If you are reading this blog because you are experiencing abuse, here are some steps you can take.

  • Call the toll-free national domestic violence hotline at 800-799-SAFE or contact their helpline at thehotline.org. These confidential services provide support, information and help you make a safety plan. If you’re not sure if you’re being abused, talk to them.
  • Don’t deny the abuse — name it for what it is. It is the abuser’s responsibility to control his or her own behavior, even in stressful or provocative situations. Two stressful situations that are associated with an increase in IPV are when a couple is separating or when the woman is pregnant.
  • Substance abuse is not an excuse for violence; it is a reason to seek treatment.
  • Contact your local domestic violence advocate or women’s center. They can provide shelter, legal advice, and psychological support. They may know who in your spouse’s department is trustworthy and reliable. They will help you get an order of protection and review what happens as a result.

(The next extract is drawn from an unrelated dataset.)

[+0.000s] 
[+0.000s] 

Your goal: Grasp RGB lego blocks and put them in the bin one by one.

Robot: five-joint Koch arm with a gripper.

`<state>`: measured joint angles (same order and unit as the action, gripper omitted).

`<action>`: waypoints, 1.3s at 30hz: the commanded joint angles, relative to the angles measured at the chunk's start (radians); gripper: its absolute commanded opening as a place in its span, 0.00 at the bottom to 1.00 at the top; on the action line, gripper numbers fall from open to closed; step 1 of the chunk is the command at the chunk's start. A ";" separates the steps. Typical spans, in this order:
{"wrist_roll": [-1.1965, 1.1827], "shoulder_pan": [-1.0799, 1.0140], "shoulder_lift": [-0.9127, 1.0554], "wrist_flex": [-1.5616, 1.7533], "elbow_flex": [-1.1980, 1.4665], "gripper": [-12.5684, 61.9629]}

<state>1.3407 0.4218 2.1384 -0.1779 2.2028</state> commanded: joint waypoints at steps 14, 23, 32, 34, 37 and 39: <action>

  • If your spouse’s police department or other local authorities won’t take action, go to the prosecuting attorney of another county for help. As a last resort, contact federal authorities for help in protecting your civil rights.
  • Don’t work with therapists or advocates who insist that you must leave the relationship, that they know what’s best for you, or that you should discuss your issues and your anger to the exclusion of discussing your concerns about safety and your abuser’s behavior. If there is violence in your relationship, seek separate therapists.